Exhibit 10.  Offshore Wind Target Shallow Water

Source:  New York State

The second chart relates to the number of wind farms, with the bubbles demonstrating the size of the wind farm, and their distance from shore.  Again, just as with water depth, most wind farms are located close to shore.  This is not surprising, as it relates to the technology for building offshore wind farms and the desire to locate them where they are less costly to build and operate.  Of course, that also means the wind farms have a greater chance of being visible from shore, thereby reaping the scorn of residents. 

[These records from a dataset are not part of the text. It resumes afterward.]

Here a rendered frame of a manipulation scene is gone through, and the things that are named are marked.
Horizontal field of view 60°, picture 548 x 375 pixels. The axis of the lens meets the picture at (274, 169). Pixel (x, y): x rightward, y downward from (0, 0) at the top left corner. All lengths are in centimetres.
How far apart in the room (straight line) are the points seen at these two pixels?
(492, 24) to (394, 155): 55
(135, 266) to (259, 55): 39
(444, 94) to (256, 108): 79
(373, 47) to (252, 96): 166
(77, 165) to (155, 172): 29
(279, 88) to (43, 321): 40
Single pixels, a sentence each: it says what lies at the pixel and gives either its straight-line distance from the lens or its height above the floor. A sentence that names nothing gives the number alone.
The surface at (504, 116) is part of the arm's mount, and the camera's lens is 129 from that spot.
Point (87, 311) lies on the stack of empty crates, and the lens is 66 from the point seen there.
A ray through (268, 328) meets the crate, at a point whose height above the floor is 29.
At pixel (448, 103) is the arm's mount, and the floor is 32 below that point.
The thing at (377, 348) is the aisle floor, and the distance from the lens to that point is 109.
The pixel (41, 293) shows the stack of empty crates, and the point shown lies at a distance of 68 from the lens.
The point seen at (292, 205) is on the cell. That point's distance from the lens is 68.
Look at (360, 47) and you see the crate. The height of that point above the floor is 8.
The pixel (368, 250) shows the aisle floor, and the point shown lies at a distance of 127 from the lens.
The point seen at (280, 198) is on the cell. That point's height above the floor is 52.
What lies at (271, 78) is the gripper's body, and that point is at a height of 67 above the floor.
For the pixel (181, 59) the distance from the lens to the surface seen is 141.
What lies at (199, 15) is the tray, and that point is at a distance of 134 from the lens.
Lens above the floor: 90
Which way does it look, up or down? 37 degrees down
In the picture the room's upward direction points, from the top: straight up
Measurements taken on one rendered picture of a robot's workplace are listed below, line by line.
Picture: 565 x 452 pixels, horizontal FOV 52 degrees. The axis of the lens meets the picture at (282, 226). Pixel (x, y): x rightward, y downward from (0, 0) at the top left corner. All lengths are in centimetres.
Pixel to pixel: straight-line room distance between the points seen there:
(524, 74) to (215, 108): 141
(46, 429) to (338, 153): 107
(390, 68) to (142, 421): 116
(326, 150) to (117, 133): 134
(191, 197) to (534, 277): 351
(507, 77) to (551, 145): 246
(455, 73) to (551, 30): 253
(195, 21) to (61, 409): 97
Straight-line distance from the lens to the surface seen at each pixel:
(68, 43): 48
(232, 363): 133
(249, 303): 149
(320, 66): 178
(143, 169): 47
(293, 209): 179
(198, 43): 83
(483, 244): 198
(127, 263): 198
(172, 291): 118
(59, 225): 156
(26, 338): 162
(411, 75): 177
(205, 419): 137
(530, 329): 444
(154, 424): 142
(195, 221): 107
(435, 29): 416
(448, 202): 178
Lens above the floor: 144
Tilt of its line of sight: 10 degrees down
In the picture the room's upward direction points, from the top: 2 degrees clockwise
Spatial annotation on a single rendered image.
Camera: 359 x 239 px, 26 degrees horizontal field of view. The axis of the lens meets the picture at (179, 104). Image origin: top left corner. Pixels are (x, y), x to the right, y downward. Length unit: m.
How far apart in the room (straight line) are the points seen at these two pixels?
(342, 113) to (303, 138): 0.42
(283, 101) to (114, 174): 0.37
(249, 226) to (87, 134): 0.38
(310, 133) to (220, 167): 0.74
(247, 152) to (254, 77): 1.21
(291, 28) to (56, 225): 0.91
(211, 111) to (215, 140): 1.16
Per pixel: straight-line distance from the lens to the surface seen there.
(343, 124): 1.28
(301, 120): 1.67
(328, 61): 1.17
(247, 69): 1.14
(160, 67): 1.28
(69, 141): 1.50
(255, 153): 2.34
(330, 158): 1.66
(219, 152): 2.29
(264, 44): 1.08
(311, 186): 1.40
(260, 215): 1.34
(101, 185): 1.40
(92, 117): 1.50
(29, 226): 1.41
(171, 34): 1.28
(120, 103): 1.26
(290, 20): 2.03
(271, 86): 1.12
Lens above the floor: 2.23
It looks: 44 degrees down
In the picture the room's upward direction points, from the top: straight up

Exhibit 11.  Most Offshore Wind Is Close To Shore

Source:  New York State

These last two charts confirm observations about two high-profile wind farm projects.  First was the announcement by Jim Gordon a few weeks ago that he was officially declaring the Cape Wind Farm Project dead.  This declaration came 10 years after he launched the effort, in which he battled many wealthy residents of high-profile Martha’s Vineyard, Nantucket and Cape Cod.  Mr. Gordon targeted locating his $2.6 billion, 130 wind turbines in Nantucket Sound, surrounded by the homes of wealthy and politically-powerful residents who fought, and eventually defeated, the project.  While the media made the battle over Cape Wind an issue due to its location and visibility from shore, many local officials, business owners, fishermen, Indian tribes and residents were opposed because of the high cost of the power, and the navigational hazards and threats to the environment the turbines created. 

Exhibit 12. 
Putting Cape Wind In The Wrong Place
Source:  Clean Technica

Reflecting the bitterness of the battle, when the Massachusetts Legislature enacted its mandate for local utilities to purchase large amounts of offshPutting Cape Wind In The Wrong Placeore wind, it excluded Cape Wind from the bidding process, allowing only wind farms located at least 10 miles from shore to compete. 

This brings us to the latest wind farm announcement from Europe.  TenneT, the operator of the Netherlands’ electric grid, announced plans to build an artificial island in a region in the North Sea called the Dogger Bank, about 100 km (60 miles) off the coast of Yorkshire in the UK.  In the last Ice Age, 20,000 years ago, when sea levels were 100 meters (328 feet) lower than today, Dogger Bank was actually a landmass called Doggerland, which connected mainland Europe to the British Isles.  The shallowness of the area means it will need less sand to construct the island, which will support thousands of wind turbines needing to be tethered to the sea floor.  Dogger Bank’s location puts the electricity supply within reach of five countries.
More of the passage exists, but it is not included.